> WHAT YOU HAVE TO DO:
Reproduce exactly the lines below from the one containing "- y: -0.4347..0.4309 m" through the one containing "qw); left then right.", including both, and nothing else.

MATERIAL SHOWN Block Start

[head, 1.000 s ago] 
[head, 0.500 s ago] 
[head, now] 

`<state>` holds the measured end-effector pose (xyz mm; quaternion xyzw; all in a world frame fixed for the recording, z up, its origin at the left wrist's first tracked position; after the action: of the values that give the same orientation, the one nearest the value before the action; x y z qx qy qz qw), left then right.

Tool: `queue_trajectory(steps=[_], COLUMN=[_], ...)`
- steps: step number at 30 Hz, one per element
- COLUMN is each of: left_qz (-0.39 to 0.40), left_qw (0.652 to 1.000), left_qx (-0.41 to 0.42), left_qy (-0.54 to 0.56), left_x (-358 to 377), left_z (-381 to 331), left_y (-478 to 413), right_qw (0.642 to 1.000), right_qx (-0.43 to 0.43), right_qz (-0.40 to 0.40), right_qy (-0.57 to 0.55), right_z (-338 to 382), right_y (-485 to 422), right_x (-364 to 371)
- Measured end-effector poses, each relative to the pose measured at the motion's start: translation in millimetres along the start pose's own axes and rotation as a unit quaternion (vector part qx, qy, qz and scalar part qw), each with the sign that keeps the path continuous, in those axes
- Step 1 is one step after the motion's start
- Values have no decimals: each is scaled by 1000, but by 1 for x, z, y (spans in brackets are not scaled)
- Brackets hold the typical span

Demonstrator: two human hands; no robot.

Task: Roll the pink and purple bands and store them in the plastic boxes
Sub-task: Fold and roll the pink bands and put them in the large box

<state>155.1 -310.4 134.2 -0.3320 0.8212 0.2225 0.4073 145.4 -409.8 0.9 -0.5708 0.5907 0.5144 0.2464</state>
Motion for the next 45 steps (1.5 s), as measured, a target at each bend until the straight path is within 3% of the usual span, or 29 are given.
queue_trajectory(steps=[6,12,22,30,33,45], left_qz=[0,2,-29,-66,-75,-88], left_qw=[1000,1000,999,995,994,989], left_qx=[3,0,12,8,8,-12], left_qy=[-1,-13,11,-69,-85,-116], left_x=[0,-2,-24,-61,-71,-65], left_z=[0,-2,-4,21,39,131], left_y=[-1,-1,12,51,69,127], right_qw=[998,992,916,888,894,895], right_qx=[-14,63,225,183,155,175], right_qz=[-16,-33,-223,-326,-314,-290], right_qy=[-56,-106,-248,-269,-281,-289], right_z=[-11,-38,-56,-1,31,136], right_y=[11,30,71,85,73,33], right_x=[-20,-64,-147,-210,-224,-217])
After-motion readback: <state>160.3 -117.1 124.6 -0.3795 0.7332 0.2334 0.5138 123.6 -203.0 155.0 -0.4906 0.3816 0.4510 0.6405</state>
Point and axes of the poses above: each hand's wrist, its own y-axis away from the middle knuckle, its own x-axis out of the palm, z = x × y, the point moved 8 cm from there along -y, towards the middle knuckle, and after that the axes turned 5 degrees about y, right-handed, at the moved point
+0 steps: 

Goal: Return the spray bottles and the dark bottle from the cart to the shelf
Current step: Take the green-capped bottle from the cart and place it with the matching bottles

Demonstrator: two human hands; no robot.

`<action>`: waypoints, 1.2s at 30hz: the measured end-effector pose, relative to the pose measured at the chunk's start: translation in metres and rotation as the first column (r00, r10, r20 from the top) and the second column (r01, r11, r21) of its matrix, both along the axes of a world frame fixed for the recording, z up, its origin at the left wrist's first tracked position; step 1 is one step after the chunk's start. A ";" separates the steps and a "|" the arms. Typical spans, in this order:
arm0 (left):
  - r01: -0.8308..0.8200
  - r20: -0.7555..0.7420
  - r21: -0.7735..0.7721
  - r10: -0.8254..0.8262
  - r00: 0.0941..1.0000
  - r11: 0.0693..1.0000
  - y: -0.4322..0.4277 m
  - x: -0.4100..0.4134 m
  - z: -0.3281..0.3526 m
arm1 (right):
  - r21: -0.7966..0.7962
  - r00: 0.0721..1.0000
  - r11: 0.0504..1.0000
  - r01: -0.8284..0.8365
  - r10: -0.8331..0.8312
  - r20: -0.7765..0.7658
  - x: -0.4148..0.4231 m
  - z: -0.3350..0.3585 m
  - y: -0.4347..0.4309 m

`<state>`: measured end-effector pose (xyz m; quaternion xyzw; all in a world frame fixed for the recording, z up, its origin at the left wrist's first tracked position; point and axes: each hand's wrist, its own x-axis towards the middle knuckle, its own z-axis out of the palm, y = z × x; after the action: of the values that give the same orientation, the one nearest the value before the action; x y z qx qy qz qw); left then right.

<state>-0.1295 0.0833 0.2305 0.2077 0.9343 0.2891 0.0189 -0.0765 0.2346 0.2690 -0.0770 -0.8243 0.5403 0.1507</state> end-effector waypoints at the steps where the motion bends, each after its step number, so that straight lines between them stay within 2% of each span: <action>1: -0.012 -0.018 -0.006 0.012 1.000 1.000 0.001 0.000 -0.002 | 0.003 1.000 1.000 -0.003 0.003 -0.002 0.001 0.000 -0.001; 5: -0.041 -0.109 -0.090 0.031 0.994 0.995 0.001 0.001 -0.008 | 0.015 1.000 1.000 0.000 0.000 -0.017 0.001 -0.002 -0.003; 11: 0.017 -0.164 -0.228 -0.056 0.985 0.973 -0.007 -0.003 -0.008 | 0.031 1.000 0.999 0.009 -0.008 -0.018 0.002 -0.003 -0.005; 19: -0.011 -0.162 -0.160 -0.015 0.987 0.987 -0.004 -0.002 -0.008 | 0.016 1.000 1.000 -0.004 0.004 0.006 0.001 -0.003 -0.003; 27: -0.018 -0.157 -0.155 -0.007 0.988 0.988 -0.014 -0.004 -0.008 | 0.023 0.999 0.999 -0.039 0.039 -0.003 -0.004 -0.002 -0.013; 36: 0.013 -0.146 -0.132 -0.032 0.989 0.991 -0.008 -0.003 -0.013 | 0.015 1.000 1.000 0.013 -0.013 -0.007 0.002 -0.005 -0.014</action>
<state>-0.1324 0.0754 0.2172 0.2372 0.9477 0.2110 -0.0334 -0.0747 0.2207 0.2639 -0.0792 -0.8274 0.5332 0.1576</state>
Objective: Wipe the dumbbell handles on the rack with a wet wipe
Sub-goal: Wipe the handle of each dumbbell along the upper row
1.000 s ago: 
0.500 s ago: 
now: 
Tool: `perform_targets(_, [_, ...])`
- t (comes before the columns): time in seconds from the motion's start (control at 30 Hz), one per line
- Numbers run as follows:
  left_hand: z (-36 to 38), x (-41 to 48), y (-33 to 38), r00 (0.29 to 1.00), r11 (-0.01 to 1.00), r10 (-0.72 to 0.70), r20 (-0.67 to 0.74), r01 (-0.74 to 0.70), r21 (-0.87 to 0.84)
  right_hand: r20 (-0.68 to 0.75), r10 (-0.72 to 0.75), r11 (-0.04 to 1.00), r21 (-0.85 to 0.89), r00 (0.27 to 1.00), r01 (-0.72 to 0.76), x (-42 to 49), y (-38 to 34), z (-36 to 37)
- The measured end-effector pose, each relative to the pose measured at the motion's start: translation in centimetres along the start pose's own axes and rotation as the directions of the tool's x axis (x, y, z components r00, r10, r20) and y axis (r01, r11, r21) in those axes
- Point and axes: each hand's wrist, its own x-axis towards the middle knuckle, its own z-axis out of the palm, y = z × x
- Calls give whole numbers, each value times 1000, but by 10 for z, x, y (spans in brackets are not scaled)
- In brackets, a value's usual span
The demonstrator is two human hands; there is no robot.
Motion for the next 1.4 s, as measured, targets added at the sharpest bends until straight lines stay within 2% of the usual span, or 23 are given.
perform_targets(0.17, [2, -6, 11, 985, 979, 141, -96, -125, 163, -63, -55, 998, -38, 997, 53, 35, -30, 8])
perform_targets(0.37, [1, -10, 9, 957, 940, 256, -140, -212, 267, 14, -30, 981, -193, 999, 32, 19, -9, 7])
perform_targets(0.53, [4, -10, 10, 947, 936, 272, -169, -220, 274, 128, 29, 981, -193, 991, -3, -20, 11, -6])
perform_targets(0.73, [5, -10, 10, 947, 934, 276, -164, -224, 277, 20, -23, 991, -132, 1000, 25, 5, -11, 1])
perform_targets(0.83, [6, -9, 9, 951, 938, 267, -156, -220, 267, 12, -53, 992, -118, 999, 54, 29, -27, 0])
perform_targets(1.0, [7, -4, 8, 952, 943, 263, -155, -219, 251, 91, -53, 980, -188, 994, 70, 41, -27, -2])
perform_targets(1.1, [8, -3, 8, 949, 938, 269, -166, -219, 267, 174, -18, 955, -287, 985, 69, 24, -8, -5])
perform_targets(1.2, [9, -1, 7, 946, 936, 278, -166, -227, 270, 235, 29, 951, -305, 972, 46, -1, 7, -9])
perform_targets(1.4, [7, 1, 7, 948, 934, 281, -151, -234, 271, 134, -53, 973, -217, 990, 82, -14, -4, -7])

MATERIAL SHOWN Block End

> ANSWER SECTION:
  - y: -0.4347..0.4309 m

`<state>`: measured end-effector pose (xyz m; quaternion xyzw; all in a world frame fixed for the recording, z up, its origin at the left wrist's first tracked position; point and axes: each hand's wrist, its own x-axis towards the middle knuckle, its own z-axis out of the palm, y = z × x; after the action: of the values that give the same orientation, the one nearest the value before the action; x y z qx qy qz qw); left then right.

The output shown is complete.